**The task:**
Which lines in the listing below contain "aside"? Copy each of them.

**Given entries:**

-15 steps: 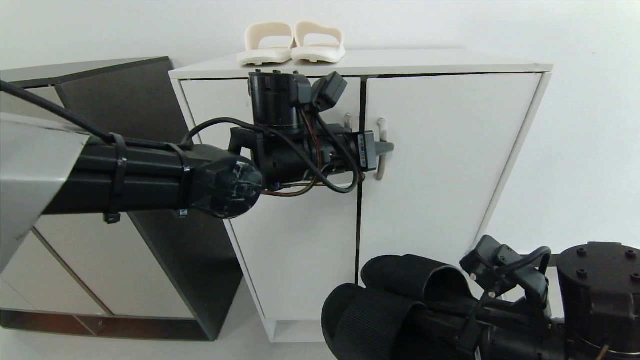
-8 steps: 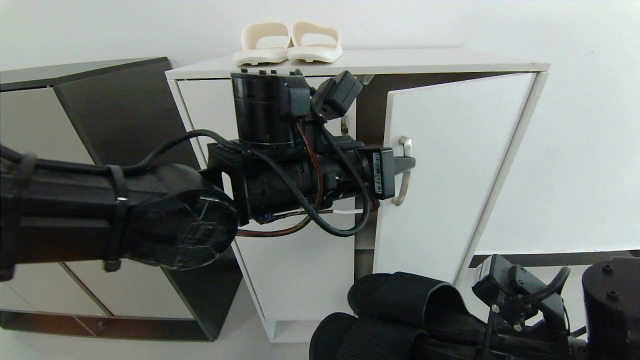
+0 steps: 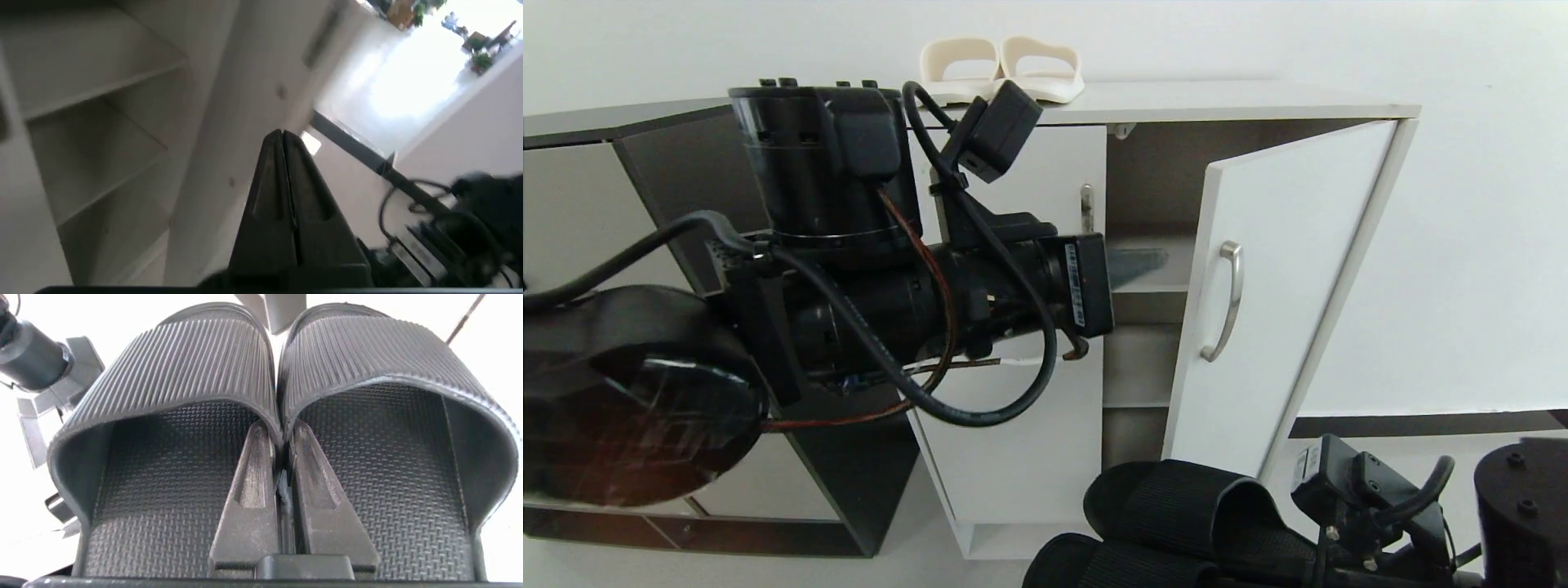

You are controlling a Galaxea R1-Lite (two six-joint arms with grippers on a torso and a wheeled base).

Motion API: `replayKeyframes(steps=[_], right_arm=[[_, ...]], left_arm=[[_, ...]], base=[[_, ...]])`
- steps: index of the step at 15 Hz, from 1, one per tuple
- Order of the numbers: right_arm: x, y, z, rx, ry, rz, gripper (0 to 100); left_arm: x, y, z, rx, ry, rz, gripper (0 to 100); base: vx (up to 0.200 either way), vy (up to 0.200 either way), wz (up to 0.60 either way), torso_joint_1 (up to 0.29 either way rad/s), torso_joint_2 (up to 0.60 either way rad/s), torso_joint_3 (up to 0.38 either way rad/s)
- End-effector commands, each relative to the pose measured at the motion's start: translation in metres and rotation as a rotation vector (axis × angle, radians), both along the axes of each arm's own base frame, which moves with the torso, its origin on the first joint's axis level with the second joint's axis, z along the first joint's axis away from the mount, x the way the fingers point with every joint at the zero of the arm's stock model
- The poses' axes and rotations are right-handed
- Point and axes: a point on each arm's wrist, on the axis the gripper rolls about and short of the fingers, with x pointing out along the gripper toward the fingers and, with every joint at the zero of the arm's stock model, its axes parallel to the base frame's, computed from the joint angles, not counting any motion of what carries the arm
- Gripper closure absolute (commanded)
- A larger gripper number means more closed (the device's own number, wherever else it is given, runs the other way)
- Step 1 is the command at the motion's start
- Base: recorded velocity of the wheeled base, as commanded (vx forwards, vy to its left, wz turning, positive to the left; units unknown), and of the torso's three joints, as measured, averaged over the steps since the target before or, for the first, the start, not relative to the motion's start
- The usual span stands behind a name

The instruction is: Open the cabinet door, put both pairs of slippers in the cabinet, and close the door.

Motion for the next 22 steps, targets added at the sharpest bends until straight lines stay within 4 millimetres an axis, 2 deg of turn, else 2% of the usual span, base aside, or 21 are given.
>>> replayKeyframes(steps=[1, 2, 4, 8, 12, 15, 19, 22], right_arm=[[-0.001, 0.002, -0.001, -0.004, 0.003, 0.008, 100], [-0.002, 0.003, -0.002, -0.005, 0.004, 0.015, 100], [-0.002, 0.003, -0.002, -0.006, 0.003, 0.015, 100], [-0.005, 0.004, -0.002, -0.008, 0.005, 0.028, 100], [-0.016, 0.005, -0.008, -0.029, 0.016, 0.077, 100], [-0.021, 0.006, -0.011, -0.040, 0.021, 0.102, 100], [-0.024, 0.006, -0.011, -0.035, 0.016, 0.115, 100], [-0.024, 0.006, -0.011, -0.033, 0.016, 0.115, 100]], left_arm=[[0.028, -0.009, -0.008, -0.018, -0.011, 0.034, 100], [0.044, -0.022, -0.014, -0.033, -0.028, 0.040, 100], [0.060, -0.036, -0.022, -0.032, -0.027, 0.042, 100], [0.063, -0.039, -0.023, -0.034, -0.033, 0.034, 100], [0.060, -0.038, -0.023, -0.028, -0.030, 0.006, 100], [0.056, -0.041, -0.023, -0.027, -0.028, -0.006, 100], [0.026, -0.068, -0.031, 0.009, -0.047, -0.114, 100], [0.018, -0.065, -0.026, 0.001, -0.064, -0.143, 100]], base=[[0.000, 0.000, 0.00, 0.000, 0.00, 0.000], [0.000, 0.000, 0.00, 0.000, 0.00, 0.000], [0.000, 0.000, 0.00, 0.000, 0.00, 0.000], [0.000, 0.000, 0.00, 0.000, 0.00, 0.000], [0.000, 0.000, 0.00, 0.000, 0.00, 0.000], [-0.200, -0.067, 0.00, 0.005, 0.00, -0.001], [-0.200, 0.000, 0.00, 0.002, 0.00, 0.004], [-0.200, 0.000, 0.00, 0.002, 0.00, 0.004]])
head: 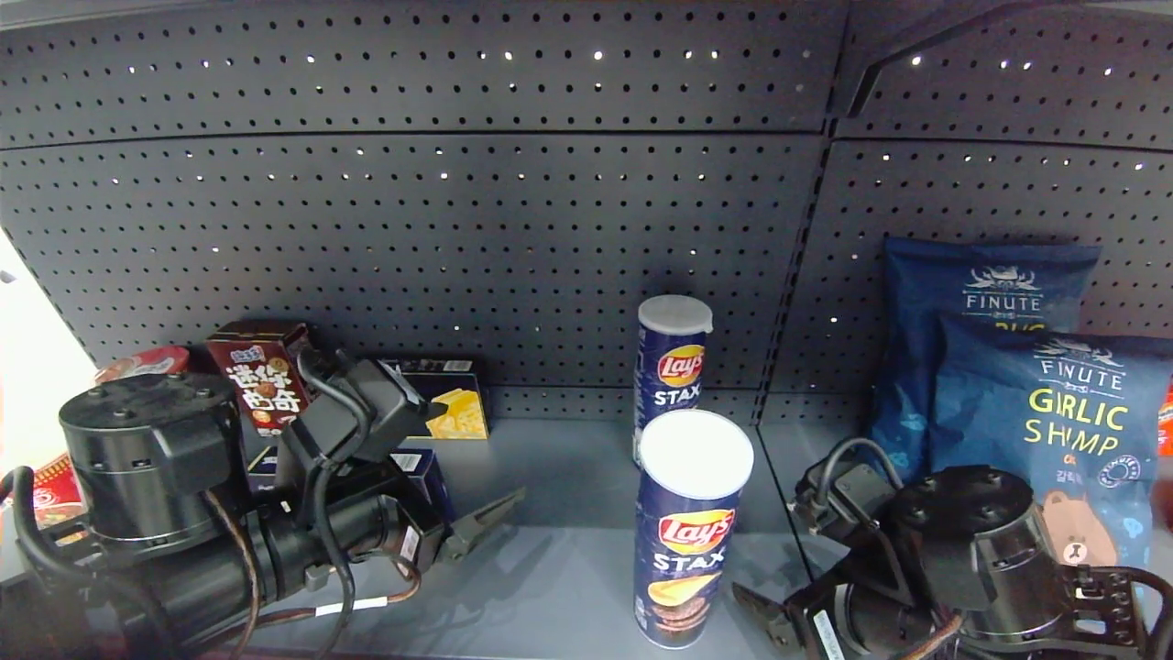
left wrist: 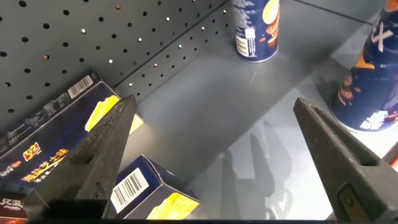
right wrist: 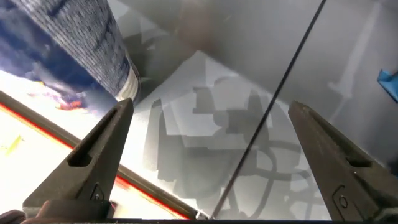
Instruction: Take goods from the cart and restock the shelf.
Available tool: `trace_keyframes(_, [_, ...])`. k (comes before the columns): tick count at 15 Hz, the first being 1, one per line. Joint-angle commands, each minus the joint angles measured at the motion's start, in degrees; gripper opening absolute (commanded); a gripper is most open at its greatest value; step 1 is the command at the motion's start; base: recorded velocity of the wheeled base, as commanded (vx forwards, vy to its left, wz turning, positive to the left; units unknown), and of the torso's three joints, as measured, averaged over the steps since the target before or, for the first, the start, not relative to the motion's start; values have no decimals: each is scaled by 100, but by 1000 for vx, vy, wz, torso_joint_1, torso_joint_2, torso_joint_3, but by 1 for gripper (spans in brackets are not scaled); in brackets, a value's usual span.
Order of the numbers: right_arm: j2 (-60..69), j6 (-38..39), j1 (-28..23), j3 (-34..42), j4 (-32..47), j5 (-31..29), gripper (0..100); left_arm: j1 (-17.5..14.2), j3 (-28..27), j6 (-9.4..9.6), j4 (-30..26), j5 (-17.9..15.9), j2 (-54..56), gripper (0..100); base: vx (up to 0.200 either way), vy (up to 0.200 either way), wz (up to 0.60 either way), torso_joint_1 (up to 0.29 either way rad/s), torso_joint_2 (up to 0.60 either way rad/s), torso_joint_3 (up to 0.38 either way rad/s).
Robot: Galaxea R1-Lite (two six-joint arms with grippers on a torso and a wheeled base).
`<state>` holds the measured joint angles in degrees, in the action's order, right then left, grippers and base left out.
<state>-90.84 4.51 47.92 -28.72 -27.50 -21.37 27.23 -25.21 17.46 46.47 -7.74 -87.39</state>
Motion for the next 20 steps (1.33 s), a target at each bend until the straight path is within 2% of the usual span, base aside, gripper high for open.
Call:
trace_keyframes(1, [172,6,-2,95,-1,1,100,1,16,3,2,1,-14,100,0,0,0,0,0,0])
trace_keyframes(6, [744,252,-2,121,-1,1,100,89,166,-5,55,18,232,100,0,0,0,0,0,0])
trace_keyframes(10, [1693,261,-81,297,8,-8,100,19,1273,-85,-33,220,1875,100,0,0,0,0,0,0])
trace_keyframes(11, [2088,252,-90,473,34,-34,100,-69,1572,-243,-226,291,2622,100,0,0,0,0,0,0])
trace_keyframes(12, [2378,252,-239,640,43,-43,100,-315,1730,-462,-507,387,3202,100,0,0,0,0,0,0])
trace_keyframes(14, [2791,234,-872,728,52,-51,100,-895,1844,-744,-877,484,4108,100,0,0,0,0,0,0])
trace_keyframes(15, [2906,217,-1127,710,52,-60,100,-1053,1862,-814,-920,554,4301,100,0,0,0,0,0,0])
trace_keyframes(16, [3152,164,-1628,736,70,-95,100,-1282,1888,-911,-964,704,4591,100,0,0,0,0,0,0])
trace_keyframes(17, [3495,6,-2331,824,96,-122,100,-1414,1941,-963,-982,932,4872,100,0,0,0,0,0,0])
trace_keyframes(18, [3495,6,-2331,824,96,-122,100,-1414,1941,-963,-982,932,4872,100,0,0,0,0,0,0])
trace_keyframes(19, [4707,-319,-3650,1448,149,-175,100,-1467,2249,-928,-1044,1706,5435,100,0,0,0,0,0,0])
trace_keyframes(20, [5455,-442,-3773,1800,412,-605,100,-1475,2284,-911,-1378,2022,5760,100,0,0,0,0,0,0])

**Solution for this problem:**
Motion for the next 22 steps, targets added at the sharpest bends until straight lines stay within 4 millimetres an axis, 2 deg of turn, else 2% of the usual span, base aside, or 21 are given.
Motion for the next 20 steps (1.33 s), a target at each bend until the straight path is within 2% of the usual span, base aside, gripper high for open.

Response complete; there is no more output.